» TASK TO CARRY OUT:
The required output consists solely of the lines from the line containing "In this exercise you will put dots on the person's" through the end of the records, copied exactly.

» INPUT DATA:
───

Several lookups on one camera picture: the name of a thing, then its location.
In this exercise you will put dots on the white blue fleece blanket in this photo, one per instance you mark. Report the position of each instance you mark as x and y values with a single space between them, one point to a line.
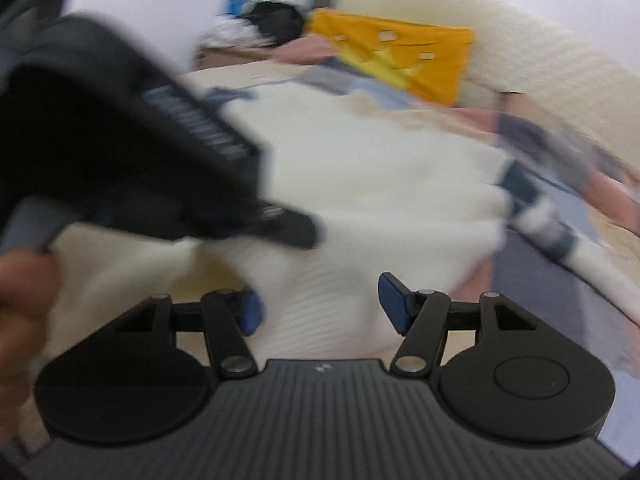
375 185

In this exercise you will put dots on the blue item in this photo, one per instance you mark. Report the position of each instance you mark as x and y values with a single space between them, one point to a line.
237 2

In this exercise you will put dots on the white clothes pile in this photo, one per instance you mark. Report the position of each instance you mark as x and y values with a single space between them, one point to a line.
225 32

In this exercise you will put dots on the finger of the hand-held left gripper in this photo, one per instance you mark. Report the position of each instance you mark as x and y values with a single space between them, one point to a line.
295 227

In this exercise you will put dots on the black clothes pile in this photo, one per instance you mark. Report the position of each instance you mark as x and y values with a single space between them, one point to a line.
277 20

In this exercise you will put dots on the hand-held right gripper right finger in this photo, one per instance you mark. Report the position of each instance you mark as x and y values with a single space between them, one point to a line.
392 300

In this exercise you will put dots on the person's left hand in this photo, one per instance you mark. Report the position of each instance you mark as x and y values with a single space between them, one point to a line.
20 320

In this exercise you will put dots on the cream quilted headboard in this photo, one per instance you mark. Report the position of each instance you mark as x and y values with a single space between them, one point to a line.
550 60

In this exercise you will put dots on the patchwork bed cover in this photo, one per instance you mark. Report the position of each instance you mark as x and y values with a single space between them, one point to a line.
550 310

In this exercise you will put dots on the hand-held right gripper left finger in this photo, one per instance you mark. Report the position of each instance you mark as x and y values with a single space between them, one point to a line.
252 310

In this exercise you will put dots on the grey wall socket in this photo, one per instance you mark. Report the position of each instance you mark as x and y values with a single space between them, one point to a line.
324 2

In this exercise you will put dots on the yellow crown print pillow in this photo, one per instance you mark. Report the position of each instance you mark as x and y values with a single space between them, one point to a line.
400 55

───

» ANSWER SECTION:
In this exercise you will put dots on the person's left hand in this photo, one per instance you mark. Report the position of each instance you mark as x and y values with a single space between them, one point to a line.
20 320

In this exercise you will put dots on the cream quilted headboard in this photo, one per instance you mark. Report the position of each instance you mark as x and y values with a single space between them, one point to a line.
550 60

In this exercise you will put dots on the patchwork bed cover in this photo, one per instance you mark. Report the position of each instance you mark as x and y values with a single space between them, one point to a line.
550 310

In this exercise you will put dots on the hand-held right gripper left finger in this photo, one per instance you mark. Report the position of each instance you mark as x and y values with a single space between them, one point to a line.
252 310

In this exercise you will put dots on the grey wall socket in this photo, one per instance you mark. Report the position of each instance you mark as x and y values with a single space between them, one point to a line.
324 2

In this exercise you will put dots on the yellow crown print pillow in this photo, one per instance you mark. Report the position of each instance you mark as x and y values with a single space between them, one point to a line.
400 55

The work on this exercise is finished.